Objective Recent studies have found additional role for vinpocetine, a potent phosphodiesterase type I inhibitor, in anti-proliferation and anti-inflammation of vascular smooth muscle cells and cancer cells via different mechanisms. In this study, we attempted to investigate whether vinpocetine protected against atherosclerotic development in apoE-/- mice and explore the underlying anti-atherogenic mechanisms in macrophages.

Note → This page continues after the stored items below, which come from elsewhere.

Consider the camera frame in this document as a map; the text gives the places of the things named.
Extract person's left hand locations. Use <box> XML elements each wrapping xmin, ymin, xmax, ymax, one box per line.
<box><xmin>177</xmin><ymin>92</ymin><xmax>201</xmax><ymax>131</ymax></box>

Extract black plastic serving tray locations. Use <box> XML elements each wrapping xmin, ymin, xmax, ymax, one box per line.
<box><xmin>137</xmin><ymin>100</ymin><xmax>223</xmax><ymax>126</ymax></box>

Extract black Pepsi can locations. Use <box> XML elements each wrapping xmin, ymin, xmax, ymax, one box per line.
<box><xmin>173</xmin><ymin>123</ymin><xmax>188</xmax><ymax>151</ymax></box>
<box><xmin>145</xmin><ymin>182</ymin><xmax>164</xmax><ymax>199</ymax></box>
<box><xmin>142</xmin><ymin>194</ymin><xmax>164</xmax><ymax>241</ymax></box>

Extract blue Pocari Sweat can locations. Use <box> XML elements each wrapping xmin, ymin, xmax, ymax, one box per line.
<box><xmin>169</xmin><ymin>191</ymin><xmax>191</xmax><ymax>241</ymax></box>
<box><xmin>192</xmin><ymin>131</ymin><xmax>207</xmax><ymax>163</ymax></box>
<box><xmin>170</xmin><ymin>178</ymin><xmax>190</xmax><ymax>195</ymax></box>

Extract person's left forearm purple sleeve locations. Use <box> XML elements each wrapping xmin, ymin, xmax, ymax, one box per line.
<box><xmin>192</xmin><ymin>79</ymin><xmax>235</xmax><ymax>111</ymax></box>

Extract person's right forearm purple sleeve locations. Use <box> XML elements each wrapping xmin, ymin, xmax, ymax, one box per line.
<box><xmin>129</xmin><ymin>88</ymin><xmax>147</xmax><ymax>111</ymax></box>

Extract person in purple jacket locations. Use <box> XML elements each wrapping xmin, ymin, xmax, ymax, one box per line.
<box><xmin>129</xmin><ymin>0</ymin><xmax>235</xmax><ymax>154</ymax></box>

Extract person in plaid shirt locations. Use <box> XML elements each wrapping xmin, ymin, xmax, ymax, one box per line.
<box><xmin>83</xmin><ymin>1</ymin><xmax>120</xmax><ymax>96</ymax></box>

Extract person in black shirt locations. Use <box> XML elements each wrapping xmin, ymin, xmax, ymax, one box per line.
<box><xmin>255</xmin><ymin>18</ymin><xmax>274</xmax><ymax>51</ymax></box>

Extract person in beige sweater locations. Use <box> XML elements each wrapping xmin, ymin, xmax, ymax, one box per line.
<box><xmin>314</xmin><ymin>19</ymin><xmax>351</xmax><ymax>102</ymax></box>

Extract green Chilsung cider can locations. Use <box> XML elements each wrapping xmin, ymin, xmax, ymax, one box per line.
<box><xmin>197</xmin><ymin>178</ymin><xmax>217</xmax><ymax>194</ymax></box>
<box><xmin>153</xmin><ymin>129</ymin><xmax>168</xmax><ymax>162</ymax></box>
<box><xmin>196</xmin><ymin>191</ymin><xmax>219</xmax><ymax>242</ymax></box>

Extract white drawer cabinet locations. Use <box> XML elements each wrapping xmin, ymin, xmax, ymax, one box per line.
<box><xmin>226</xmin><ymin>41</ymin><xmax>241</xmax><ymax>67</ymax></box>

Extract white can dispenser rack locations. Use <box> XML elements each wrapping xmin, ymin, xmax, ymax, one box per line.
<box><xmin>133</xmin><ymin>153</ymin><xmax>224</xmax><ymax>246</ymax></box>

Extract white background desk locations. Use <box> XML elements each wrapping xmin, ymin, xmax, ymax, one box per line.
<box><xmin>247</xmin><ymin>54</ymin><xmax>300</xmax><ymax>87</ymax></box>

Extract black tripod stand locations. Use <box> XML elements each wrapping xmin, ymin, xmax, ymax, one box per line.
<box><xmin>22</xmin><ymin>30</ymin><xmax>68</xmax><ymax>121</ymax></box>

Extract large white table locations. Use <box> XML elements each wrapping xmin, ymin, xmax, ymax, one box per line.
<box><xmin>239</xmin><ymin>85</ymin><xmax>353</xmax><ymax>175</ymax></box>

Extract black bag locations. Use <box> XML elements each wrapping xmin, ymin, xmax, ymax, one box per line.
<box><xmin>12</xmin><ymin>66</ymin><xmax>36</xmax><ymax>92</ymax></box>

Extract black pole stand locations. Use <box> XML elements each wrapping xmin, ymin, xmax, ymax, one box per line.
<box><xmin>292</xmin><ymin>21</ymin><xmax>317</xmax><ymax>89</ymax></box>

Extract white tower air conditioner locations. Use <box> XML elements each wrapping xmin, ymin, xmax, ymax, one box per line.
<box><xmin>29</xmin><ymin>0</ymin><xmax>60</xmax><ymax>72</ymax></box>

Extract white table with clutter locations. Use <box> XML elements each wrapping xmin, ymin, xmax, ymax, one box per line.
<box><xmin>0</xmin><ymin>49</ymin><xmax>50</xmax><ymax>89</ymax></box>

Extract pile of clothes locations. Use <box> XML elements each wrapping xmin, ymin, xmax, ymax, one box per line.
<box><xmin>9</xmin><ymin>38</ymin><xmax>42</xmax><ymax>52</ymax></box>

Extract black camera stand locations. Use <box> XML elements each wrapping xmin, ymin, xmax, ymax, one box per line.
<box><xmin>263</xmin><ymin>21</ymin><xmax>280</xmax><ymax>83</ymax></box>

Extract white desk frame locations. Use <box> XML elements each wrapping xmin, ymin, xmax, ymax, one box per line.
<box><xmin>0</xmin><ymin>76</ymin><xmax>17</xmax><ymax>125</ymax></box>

Methods and Results Vinpocetine markedly decreased atherosclerotic lesion size in apoE-/- mice measured by oil red O. Masson’s trichrome staining and immunohistochemical analyses revealed that vinpocetine significantly increased the thickness of fibrous cap, reduced the size of lipid-rich necrotic core and attenuated the expression of TNF-alpha and matrix metalloproteinase-9 (MMP-9) within plaque area. In vitro experiments exhibited a significant decrease in monocyte adhension treated with vinpocetine. In parallel with few changes in ox-LDL uptake and foam cell formation, the expression levels of scavenger receptor A and CD 36 were not altered after treatment with vinpocetine. Further, active TNF-alpha, IL-6, monocyte chemoattractant protein-1 and MMP-9 expression induced by ox-LDL was attenuated by vinpocetine in a dose-dependent manner. Similarly, ox-LDL-induced reactive oxygen species were significantly repressed by vinpocetine. Both western blot and luciferase activity assay showed that vinpocetine restored the enhanced Akt, IKK-alpha/beta, IkappaB-alpha phosphorylation and NF-kappaB activity induced by ox-LDL. Cotreatment with LY294002, a specific Akt inhibitor, augmented the inhibitory effects of vinpocetine on IKK-alpha/beta and IkappaB-alpha phosphorylation, suggesting that inhibition of NF-kappaB activity was partly caused by Akt dephosphorylation. Knockdown of PDE1B resulted in an increase of intracellular cGMP contents, however, did not affect Akt, IKK-alpha/beta and IkappaB-alpha phosphorylation.
Conclusions Vinpocetine exerts anti-atherogenic effects through inhibition of monocyte adhension, oxidative stress and inflammatory response, which are mediated by Akt/NF-kappaB dependent pathway but independent of PDE1 blockade in macrophages.